** DATA RECORDS follows **

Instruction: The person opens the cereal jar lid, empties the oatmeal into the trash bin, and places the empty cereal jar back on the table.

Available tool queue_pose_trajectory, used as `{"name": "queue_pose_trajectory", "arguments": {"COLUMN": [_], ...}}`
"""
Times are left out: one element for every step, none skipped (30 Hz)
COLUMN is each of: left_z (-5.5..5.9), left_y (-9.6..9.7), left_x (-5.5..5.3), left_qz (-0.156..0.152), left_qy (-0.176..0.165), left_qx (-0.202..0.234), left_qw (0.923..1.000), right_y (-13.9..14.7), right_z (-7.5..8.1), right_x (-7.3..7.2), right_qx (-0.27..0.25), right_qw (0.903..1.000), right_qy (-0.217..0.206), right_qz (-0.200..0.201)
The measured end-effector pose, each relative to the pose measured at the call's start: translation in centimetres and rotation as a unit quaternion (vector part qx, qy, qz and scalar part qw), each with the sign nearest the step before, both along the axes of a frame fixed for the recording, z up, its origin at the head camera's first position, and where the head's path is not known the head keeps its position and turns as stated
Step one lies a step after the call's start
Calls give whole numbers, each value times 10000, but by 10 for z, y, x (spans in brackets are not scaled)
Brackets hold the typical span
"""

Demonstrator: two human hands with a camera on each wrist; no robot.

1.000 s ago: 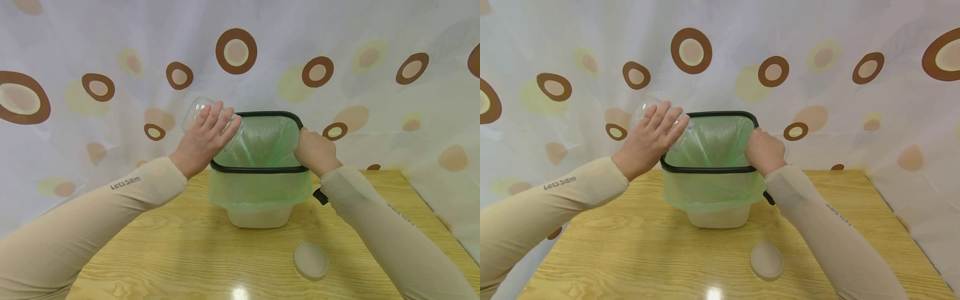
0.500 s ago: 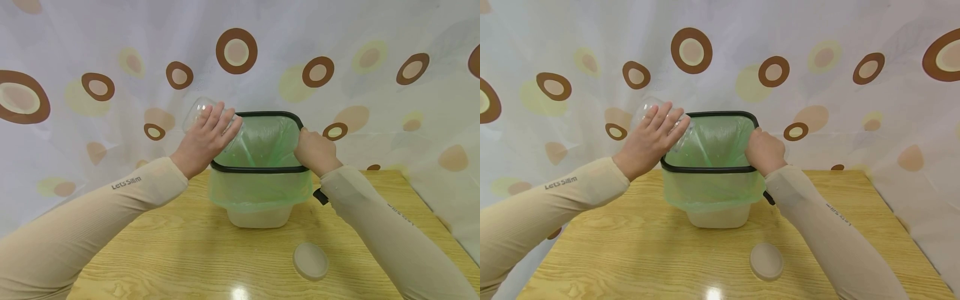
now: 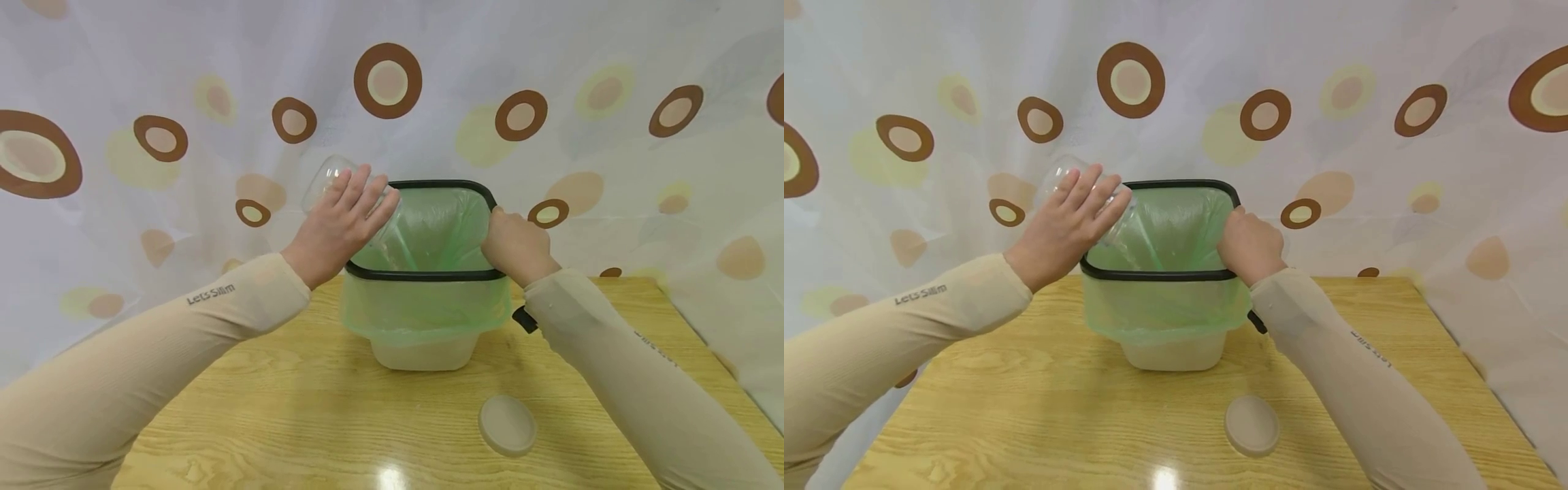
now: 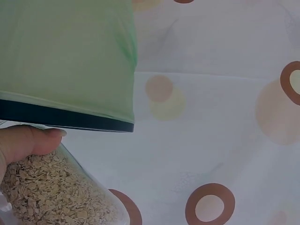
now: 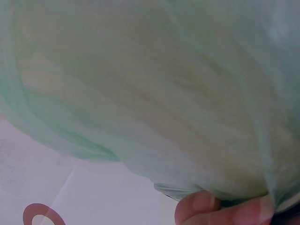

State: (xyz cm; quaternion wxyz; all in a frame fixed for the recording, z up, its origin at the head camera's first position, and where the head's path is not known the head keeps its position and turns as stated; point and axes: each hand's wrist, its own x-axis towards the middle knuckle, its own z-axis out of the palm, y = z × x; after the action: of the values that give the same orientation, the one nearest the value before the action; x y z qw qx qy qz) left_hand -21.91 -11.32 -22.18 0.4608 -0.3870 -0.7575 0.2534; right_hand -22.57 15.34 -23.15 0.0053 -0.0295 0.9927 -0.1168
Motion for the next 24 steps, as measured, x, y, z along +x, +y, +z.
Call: {"name": "queue_pose_trajectory", "arguments": {"left_z": [0,0,1,1,1,1,1,1,1,1,1,1,1,1,1,1,1,1,1,1,1,1,1,1], "left_y": [1,1,2,2,3,3,3,3,3,2,2,2,2,2,1,1,1,1,1,1,1,2,2,2], "left_x": [-1,-1,-2,-3,-3,-3,-4,-4,-4,-4,-3,-3,-3,-3,-2,-2,-2,-1,-1,-1,0,0,0,0], "left_qz": [-5,-18,-23,-33,-42,-47,-45,-44,-35,-34,-30,-27,-27,-31,-30,-30,-20,-9,5,21,39,52,60,61], "left_qy": [-12,-13,-7,-9,4,0,7,11,10,0,-2,-10,-4,-11,-11,-15,-16,-24,-25,-20,-11,-3,4,10], "left_qx": [-15,-27,-48,-61,-69,-72,-75,-72,-70,-60,-57,-53,-54,-53,-57,-63,-79,-101,-133,-167,-202,-232,-256,-270], "left_qw": [10000,10000,10000,10000,10000,10000,10000,10000,10000,10000,10000,10000,10000,10000,10000,10000,10000,9999,9999,9999,9998,9997,9997,9996], "right_y": [0,1,1,1,2,2,2,2,1,1,1,0,0,0,-1,-1,-1,-1,-1,0,0,0,0,0], "right_z": [0,0,0,0,0,0,0,0,0,0,1,1,1,0,0,0,0,0,-1,-1,0,-1,-1,-1], "right_x": [0,0,0,0,0,0,0,0,-1,-1,-1,-1,-1,-1,-1,-1,-1,-1,-1,-1,-1,-1,-1,-1], "right_qx": [-7,-14,-22,-26,-26,-29,-29,-25,-22,-17,-14,-10,-11,-10,-18,-25,-30,-35,-38,-34,-29,-18,-8,2], "right_qw": [10000,10000,10000,10000,10000,10000,10000,10000,10000,10000,10000,10000,10000,10000,10000,10000,10000,10000,10000,10000,10000,10000,10000,10000], "right_qy": [0,0,-7,-22,-18,-18,-13,1,12,18,29,32,38,45,36,22,21,14,7,7,-2,13,27,36], "right_qz": [-9,-23,-37,-47,-54,-62,-64,-56,-45,-32,-18,-6,2,10,11,14,14,10,6,6,1,-3,-13,-17]}}
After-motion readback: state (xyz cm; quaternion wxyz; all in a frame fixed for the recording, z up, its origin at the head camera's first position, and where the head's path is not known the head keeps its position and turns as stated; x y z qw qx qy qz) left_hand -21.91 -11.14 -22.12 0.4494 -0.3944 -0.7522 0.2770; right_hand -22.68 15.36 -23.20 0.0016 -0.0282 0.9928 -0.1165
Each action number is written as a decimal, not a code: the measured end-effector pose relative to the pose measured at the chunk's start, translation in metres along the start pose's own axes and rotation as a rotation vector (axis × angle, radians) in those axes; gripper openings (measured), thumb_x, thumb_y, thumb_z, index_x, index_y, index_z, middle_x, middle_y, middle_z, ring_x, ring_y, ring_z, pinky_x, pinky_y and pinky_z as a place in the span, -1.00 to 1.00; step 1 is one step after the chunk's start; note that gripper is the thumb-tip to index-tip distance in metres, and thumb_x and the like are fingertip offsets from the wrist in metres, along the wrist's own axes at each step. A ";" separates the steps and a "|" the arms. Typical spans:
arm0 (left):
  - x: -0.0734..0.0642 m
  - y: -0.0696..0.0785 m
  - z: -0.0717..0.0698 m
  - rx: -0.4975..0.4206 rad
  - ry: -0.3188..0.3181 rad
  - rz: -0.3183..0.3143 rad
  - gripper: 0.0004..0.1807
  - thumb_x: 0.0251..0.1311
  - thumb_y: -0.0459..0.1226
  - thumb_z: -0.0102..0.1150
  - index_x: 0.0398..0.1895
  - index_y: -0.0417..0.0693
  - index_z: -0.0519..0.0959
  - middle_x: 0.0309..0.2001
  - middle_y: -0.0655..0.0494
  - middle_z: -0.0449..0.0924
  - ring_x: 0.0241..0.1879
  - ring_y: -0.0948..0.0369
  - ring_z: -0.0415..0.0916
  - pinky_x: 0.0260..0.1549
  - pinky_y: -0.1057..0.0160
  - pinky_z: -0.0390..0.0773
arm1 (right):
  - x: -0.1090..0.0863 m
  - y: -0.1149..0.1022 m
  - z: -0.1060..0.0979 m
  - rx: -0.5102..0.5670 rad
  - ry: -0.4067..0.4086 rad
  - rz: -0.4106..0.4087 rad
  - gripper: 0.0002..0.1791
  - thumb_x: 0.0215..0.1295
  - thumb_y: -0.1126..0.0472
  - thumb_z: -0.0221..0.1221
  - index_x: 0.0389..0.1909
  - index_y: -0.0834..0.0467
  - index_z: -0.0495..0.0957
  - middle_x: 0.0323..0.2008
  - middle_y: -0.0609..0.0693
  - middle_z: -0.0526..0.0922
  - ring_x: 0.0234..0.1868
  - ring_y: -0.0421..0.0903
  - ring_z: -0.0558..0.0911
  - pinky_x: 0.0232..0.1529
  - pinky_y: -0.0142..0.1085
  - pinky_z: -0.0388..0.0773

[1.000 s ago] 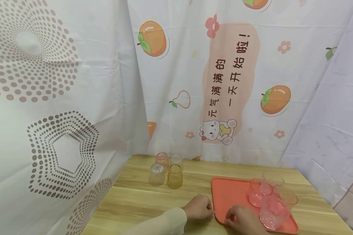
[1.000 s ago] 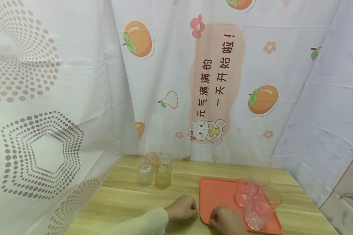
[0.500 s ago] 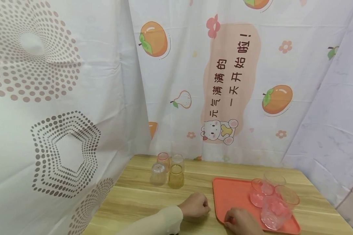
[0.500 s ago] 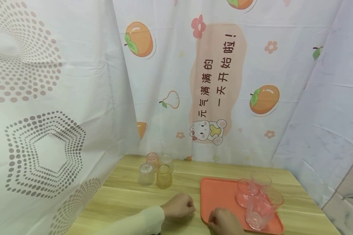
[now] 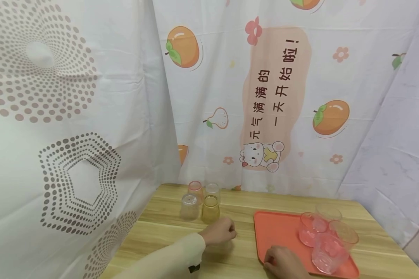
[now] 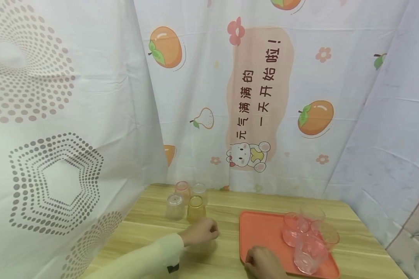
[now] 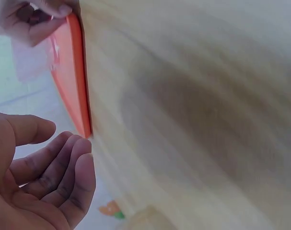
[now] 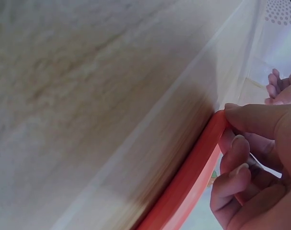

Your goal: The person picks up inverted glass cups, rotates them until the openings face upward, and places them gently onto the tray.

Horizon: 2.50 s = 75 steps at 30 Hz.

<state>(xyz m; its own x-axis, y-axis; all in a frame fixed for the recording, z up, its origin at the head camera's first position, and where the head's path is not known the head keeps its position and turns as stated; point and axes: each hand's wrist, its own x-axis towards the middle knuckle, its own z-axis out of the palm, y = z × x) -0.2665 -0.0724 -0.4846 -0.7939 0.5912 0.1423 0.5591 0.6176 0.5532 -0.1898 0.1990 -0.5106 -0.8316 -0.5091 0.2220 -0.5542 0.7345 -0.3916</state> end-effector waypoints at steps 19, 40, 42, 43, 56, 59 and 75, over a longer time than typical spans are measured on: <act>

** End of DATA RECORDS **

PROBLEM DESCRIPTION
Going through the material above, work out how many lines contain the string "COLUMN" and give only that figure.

ANSWER AREA
2